I had no idea what type of drug transactions were involved, that is, whether the motel was being used as a base for large distribution operations or whether it was a situation where the drug incidents were open and notorious. I just believed the number of incidents did not rise to the level that one could say the motel was being used to facilitate the violation of the drug laws. We’d learn that the reason why the motel was targeted is that it was worth about 1.5 million, had no mortgage, and was owned as a family business. It was flashing a sign “take me, it’ll be easy money, I can’t defend myself.”

Even with that sign flashing, here’s the evidence the government produced to take the motel: over the 15 years there were 15 cases. The first five incidents between 1994 and 2001 involved small amounts of heroin or cocaine. Two of the incidents in 2003 and 2004 had no drugs of significance and one other a small amount of heroin. In 2005 a serious incident, a meth lab was discovered. It had been there no more than two days and was not detected until a police officer arrested a person for passing counterfeit money and went back to her room to find it only after she opened the door. In 2006 some marijuana was found and in 2007 a person overdosed. In 2008 in four incidents the police came up with a couple of bags of cocaine, some ecstasy pills and some suspected drugs. All agreed Russ Caswell knew nothing about these people or their intent to use drugs.

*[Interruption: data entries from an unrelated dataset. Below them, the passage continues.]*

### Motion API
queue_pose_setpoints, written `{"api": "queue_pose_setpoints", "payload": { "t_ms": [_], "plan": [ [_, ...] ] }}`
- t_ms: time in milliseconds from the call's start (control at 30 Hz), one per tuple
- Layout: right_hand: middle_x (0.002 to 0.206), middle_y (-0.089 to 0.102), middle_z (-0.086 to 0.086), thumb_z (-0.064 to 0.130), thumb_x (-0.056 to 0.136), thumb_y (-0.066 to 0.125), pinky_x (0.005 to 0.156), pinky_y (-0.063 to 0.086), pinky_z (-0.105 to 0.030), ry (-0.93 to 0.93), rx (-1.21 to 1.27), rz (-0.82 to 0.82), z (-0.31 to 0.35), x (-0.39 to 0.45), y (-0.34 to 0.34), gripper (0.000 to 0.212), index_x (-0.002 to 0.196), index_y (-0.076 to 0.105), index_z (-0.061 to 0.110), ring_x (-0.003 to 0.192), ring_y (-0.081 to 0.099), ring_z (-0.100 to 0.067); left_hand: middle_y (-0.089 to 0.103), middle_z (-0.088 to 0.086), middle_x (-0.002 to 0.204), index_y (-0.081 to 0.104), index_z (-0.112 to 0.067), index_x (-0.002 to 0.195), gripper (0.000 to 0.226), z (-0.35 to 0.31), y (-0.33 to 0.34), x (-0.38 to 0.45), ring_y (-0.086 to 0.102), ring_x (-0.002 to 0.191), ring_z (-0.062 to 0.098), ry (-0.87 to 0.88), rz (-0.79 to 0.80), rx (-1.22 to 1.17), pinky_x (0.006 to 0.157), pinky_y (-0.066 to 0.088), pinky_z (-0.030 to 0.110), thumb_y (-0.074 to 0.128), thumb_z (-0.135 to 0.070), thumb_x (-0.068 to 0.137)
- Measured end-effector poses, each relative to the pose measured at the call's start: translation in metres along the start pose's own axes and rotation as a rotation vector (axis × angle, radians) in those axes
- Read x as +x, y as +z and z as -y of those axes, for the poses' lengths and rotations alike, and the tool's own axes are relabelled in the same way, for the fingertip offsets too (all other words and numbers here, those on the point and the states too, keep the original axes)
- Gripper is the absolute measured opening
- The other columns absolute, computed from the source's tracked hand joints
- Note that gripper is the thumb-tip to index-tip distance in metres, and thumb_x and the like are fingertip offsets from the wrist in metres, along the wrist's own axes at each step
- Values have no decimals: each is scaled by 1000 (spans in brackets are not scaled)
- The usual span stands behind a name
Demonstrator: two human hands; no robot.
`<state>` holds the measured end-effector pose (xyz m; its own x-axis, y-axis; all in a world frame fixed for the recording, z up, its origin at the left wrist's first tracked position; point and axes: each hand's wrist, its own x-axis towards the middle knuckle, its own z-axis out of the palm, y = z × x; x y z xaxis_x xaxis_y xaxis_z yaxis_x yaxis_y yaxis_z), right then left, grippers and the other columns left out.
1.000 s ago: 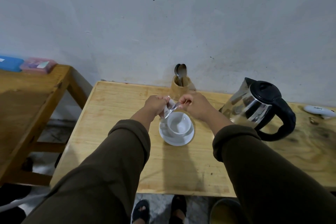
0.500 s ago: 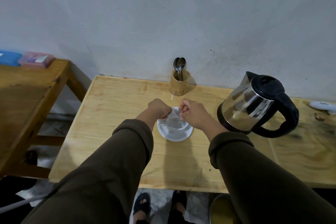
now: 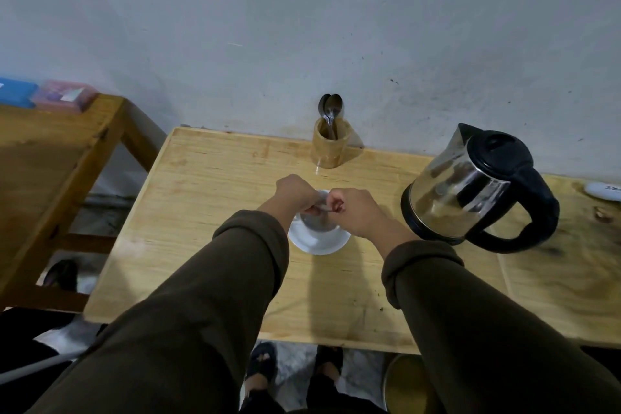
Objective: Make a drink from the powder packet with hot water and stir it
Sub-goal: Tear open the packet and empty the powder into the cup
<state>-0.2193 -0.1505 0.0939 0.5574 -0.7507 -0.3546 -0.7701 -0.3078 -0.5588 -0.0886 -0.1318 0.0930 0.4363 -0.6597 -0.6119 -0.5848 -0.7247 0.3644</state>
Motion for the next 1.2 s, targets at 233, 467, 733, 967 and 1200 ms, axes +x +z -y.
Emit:
{"api": "queue_pose_setpoints", "payload": {
  "t_ms": [233, 467, 733, 967, 1200],
  "plan": [
    [82, 58, -5, 11, 84, 62, 68, 36, -25, 67, 43, -95, -6, 5, 3, 11, 78, 56, 16, 78, 50, -20, 54, 3, 36, 50, -8, 61, 39, 6, -3, 2, 52, 55, 21, -20, -4, -238, 67, 46, 26, 37, -19, 97],
    [82, 56, -6, 12, 86, 60, 61, 34, -24, 120, 77, -142, -6, 8, 4, 9, 79, 55, 14, 78, 49, -21, 67, 9, 97, 65, -3, 108, 29, 12, -5, -3, 64, 90, 23, 145, 11, -214, 75, 51, 26, 41, -16, 97],
    [84, 57, -6, 13, 86, 61, 68, 36, -26, 139, 106, -137, -3, 5, 5, 4, 83, 61, 9, 79, 50, -20, 66, 0, 96, 65, -16, 92, 9, 22, 0, -4, 60, 98, 18, 321, -102, -135, 78, 40, 19, 60, -13, 84],
    [70, 47, 1, 12, 86, 59, 52, 29, -15, 128, 60, -130, 3, 6, 5, 15, 75, 68, 9, 80, 45, -17, 67, 2, 97, 69, -11, 99, 16, 23, 6, -1, 54, 87, 12, 324, -117, -152, 77, 39, 17, 60, -9, 86],
    [86, 52, -6, 12, 84, 63, 70, 35, -23, 142, 23, -183, 5, 9, 8, 15, 86, 70, -1, 81, 47, -18, 71, 7, 108, 70, -9, 101, 18, 27, 5, -2, 62, 106, 21, 340, -114, -169, 83, 42, 19, 62, -7, 85]
  ]
}}
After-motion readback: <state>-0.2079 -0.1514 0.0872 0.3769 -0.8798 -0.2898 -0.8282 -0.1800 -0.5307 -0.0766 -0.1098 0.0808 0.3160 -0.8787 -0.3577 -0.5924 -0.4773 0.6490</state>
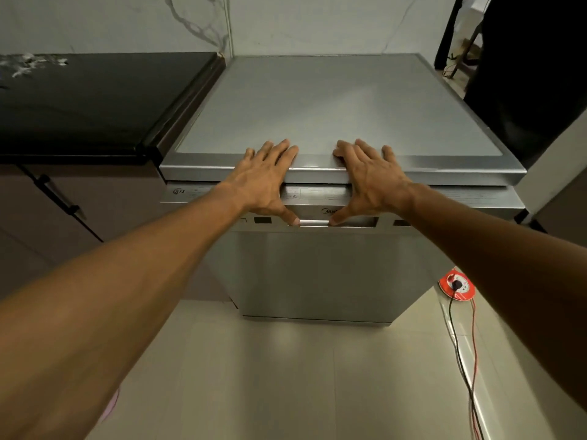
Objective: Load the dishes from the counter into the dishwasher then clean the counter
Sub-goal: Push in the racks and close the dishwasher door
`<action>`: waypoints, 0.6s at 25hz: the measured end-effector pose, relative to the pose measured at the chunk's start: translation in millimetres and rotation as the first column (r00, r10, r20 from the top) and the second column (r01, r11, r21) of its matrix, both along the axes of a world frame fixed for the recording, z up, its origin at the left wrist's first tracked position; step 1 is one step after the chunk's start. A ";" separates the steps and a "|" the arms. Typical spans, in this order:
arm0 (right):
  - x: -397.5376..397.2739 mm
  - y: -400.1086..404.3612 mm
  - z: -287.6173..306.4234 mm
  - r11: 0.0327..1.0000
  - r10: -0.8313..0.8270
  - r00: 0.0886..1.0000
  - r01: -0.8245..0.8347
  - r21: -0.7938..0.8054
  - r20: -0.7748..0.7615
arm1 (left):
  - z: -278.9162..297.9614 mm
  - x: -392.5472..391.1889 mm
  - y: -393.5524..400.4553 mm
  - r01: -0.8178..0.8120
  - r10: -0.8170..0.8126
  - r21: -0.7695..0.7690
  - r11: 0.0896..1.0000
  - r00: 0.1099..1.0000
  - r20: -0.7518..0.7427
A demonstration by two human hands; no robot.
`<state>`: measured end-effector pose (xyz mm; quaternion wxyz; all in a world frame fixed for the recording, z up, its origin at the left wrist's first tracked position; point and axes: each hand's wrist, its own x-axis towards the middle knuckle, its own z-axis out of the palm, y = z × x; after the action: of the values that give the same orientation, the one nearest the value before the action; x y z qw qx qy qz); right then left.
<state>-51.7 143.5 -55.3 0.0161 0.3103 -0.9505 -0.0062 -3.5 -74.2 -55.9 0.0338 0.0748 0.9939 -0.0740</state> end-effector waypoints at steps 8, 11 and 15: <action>-24.8 -0.6 3.6 0.996 0.080 0.997 -0.081 0.032 0.019 | 6.8 -22.3 -17.6 0.054 -0.059 0.117 0.992 0.997 0.041; -34.5 -3.3 1.8 0.994 0.093 0.995 -0.094 0.046 0.023 | 4.6 -34.7 -20.6 0.084 -0.087 0.164 0.983 0.996 0.015; -39.9 -3.5 -0.7 0.993 0.114 0.993 -0.114 0.029 0.020 | -0.1 -38.6 -22.1 0.095 -0.093 0.179 0.979 0.995 -0.017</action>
<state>-91.6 140.0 -56.0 0.0032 0.3644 -0.9311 -0.0168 -42.0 -96.3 -56.1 0.0189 0.1242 0.9920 0.0142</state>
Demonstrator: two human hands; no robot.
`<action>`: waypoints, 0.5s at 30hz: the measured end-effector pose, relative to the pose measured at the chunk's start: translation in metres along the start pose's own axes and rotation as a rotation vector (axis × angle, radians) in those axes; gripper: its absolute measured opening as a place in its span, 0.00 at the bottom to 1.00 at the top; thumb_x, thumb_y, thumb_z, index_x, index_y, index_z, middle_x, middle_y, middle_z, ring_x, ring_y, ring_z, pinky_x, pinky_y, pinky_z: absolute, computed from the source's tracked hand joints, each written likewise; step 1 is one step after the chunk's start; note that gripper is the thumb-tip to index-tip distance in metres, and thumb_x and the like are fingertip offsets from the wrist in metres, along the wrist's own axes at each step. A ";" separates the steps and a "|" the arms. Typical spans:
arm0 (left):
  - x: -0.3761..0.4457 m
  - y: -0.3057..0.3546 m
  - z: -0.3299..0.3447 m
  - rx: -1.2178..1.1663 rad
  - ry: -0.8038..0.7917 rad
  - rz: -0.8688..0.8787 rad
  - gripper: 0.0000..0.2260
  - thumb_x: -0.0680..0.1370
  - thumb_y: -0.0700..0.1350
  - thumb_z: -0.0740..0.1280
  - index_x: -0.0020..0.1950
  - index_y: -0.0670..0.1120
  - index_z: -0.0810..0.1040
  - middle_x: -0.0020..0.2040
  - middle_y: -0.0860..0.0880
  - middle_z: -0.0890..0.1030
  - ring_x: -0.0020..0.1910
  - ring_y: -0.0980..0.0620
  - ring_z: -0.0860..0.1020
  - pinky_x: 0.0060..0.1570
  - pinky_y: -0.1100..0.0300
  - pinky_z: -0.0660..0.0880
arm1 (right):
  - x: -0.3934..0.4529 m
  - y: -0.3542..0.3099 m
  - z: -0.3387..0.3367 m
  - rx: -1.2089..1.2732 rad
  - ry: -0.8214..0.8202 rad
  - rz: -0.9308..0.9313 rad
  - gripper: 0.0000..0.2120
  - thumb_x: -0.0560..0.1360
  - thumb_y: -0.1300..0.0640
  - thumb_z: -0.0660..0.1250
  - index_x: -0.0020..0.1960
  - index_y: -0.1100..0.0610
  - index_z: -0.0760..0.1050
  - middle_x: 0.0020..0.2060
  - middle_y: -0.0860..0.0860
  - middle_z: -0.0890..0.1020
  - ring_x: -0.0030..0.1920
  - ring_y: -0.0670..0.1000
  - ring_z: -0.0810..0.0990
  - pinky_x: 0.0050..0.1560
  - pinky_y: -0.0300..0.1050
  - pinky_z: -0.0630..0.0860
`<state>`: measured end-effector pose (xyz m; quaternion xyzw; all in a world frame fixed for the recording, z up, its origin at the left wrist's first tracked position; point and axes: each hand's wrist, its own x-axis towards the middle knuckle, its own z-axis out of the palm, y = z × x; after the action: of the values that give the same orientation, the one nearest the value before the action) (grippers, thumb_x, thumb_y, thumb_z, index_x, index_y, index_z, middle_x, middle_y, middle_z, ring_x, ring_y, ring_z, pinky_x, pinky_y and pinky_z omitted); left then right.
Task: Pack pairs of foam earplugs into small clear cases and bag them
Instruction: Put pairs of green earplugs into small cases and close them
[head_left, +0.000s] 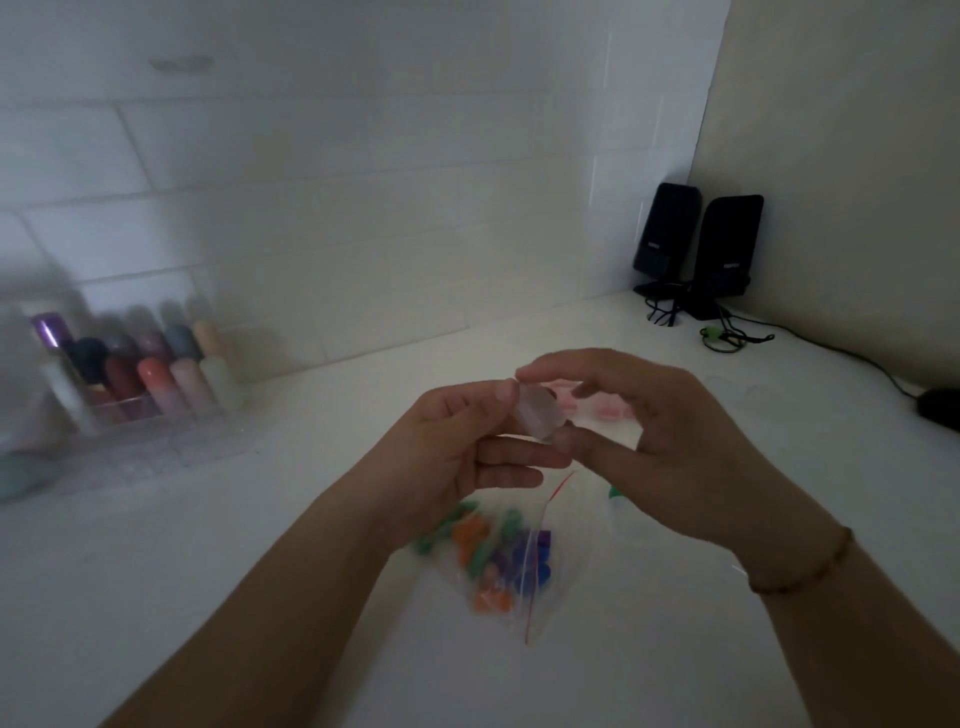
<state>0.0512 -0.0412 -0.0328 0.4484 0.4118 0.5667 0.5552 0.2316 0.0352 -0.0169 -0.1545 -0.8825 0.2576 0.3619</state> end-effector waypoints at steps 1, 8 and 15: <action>0.001 -0.001 -0.002 -0.032 -0.017 0.014 0.17 0.74 0.52 0.67 0.55 0.42 0.83 0.53 0.38 0.83 0.46 0.45 0.84 0.45 0.57 0.82 | 0.000 0.001 0.001 -0.026 0.020 -0.027 0.20 0.71 0.57 0.75 0.62 0.50 0.77 0.58 0.40 0.79 0.61 0.44 0.76 0.59 0.35 0.71; 0.006 -0.006 -0.004 -0.203 -0.089 0.049 0.24 0.68 0.50 0.77 0.60 0.39 0.80 0.55 0.39 0.82 0.50 0.47 0.83 0.51 0.55 0.80 | 0.002 0.000 0.011 -0.144 0.180 -0.112 0.15 0.72 0.52 0.73 0.57 0.53 0.81 0.52 0.44 0.81 0.54 0.44 0.79 0.55 0.40 0.75; 0.004 -0.006 -0.005 -0.338 -0.189 0.024 0.20 0.71 0.54 0.75 0.55 0.42 0.83 0.52 0.42 0.84 0.49 0.50 0.84 0.50 0.56 0.80 | 0.001 -0.009 0.014 0.115 0.195 -0.107 0.14 0.73 0.60 0.72 0.59 0.57 0.79 0.57 0.47 0.82 0.61 0.45 0.78 0.63 0.40 0.73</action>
<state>0.0479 -0.0372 -0.0393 0.4050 0.2512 0.5898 0.6520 0.2202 0.0235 -0.0193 -0.1103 -0.8338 0.2720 0.4676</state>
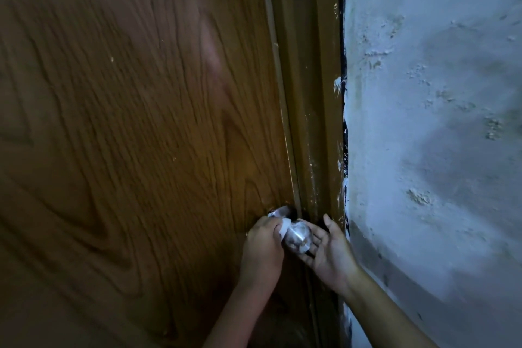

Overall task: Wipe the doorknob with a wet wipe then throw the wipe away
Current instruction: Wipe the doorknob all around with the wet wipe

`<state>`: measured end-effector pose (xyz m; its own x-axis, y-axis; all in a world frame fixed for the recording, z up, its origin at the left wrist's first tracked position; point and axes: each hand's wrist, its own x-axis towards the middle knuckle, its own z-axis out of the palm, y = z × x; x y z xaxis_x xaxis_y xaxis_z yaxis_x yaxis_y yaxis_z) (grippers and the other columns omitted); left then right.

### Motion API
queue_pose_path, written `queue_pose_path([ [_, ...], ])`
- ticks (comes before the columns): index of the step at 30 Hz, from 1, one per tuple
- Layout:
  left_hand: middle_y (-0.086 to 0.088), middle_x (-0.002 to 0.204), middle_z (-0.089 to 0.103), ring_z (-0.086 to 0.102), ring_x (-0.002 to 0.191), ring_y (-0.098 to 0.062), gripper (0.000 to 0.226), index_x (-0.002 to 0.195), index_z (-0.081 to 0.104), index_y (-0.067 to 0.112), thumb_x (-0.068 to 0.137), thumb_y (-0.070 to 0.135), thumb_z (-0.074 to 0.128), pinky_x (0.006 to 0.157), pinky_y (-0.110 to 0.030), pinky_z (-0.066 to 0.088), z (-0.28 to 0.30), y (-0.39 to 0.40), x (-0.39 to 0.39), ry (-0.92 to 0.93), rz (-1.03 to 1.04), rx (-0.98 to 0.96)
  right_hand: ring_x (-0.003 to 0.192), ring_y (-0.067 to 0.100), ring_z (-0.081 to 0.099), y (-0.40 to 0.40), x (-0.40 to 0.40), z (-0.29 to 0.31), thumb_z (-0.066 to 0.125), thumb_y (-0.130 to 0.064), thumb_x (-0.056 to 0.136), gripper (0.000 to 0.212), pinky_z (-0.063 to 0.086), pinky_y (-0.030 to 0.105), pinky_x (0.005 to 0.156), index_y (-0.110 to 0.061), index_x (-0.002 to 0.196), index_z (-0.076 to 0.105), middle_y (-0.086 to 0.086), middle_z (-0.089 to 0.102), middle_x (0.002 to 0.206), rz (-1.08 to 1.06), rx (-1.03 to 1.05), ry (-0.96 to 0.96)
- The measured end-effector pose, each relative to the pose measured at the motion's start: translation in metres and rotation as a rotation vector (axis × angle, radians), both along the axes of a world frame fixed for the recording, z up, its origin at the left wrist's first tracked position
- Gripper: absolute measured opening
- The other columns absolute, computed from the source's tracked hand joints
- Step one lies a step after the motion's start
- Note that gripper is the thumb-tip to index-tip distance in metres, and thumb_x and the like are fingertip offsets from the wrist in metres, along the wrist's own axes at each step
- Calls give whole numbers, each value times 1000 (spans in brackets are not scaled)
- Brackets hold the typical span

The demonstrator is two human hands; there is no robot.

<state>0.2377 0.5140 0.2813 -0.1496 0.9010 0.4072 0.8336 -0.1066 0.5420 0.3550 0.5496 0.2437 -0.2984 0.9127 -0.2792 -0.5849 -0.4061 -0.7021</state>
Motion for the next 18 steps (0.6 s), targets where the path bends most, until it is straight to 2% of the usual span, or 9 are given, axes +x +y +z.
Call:
queue_pose_path([
  [3, 10, 102, 56, 49, 80, 5, 26, 114, 60, 17, 94, 17, 42, 69, -9, 40, -12, -11, -1, -20, 29, 53, 101, 26, 57, -1, 2, -1, 26, -46, 94, 50, 44, 35, 83, -11, 97, 62, 15, 62, 110, 3, 7, 1],
  [6, 9, 99, 58, 54, 83, -1, 25, 113, 61, 20, 92, 21, 47, 71, -15, 47, -21, -22, 1, -10, 16, 111, 101, 24, 58, -1, 3, -3, 26, -46, 94, 52, 44, 35, 83, -10, 105, 61, 14, 63, 111, 8, 13, 5],
  [10, 0, 105, 63, 56, 92, -6, 26, 114, 64, 16, 91, 19, 51, 70, -6, 35, -12, -14, 7, 82, -33, 171, 98, 23, 59, -1, 4, -4, 26, -48, 93, 53, 43, 35, 84, -11, 102, 62, 12, 64, 109, 13, 9, 4],
  [14, 3, 110, 59, 45, 93, 3, 28, 117, 61, 15, 93, 19, 46, 68, -1, 33, -5, -10, 13, 75, -52, 165, 95, 22, 60, -1, 5, -3, 26, -49, 93, 53, 43, 36, 86, -10, 101, 62, 11, 65, 104, 20, 9, 8],
  [18, 11, 93, 55, 50, 81, 1, 22, 107, 64, 20, 92, 22, 48, 64, -9, 36, -19, -21, 5, -5, 36, 140, 98, 22, 59, -3, 6, -3, 24, -49, 93, 53, 43, 34, 83, -13, 100, 62, 10, 65, 107, 33, 22, -11],
])
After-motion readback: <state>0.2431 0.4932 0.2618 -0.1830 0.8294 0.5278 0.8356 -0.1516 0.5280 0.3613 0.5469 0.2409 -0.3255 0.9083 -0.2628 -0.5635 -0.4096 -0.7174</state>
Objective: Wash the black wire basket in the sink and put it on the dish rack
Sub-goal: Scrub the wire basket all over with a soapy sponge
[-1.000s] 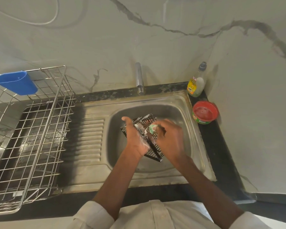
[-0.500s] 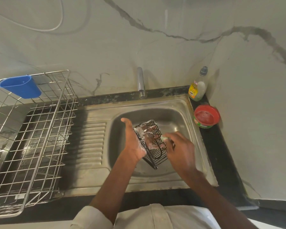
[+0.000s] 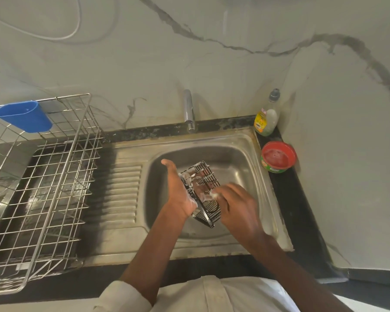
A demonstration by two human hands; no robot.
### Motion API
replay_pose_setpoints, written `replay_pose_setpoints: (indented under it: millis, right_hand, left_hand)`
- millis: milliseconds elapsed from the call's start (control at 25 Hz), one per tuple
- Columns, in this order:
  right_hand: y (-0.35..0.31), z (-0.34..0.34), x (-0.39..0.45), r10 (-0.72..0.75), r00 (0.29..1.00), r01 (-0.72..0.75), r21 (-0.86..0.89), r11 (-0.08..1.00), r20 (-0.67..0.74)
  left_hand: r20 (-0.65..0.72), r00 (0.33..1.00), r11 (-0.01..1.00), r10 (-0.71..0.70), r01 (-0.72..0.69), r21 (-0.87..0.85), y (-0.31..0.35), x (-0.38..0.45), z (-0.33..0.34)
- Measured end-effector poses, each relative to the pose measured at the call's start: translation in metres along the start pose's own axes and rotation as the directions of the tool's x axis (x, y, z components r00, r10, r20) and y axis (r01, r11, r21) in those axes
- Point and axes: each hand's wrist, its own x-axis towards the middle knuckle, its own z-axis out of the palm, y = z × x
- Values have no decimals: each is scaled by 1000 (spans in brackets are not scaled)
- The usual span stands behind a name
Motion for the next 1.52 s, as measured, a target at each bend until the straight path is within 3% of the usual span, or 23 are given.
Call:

The Tewksbury police department was complicit in the taking because it would gain 80% of the money recovered. Russ Caswell grew up in Tewksbury, graduated from its high school, worked there all his life, raised his family in that town, paid his taxes, and was known as a good citizen. His police department turned on him. I can’t imagine how the Tewksbury police can condone its actions in trying to put a 69-year-old law-abiding guy who has worked hard all his life, his seriously ill 71-year-old wife, 92-year-old mother-in-law, his kid, his daughter-in-law and grand kid out on the street. If I lived in Tewksbury I’d want to know how the department justified its actions.

The DEA would get 20% of the motel. Its agents brought the case to the US Attorney. You have to wonder at the judgment of all these people. Don’t they have enough to do other than to pick on a motel owner and his family, none of whom have ever been involved in any criminal activity and were unaware any was occurring.

US Attorney Carmen Ortiz in response to Judge Dein’s decision said: “This case was strictly a law-enforcement effort to crack down on what was seen as a pattern of using the motel to further the commission of drug crimes for nearly three decades . . . “ That, of course, was a gross exaggeration, a term used by Judge Dein to describe some of the arguments made by the US attorney’s office before her. It wasn’t such a case, it was a case to unjustly enrich the Tewksbury police and DEA at the expense of a hard-working American based upon things he had no control over and to deprive that man and his family of their livelihood and retirement savings.

I urge you to read Judge Dein’s decision to get a full idea of this case. Pay particular attention to her rulings of law where she discusses other forfeitures made by our government. I found it sort of chilling that the courts have upheld other cases where a person’s property was seized and forfeited when that the person had no involvement in drug activity. I can only think that the rights of the people to be secure in their persons, houses, papers, and effects have been greatly diminished by unwarranted forfeiture actions as we see here and in those other cases Judge Dein talked about.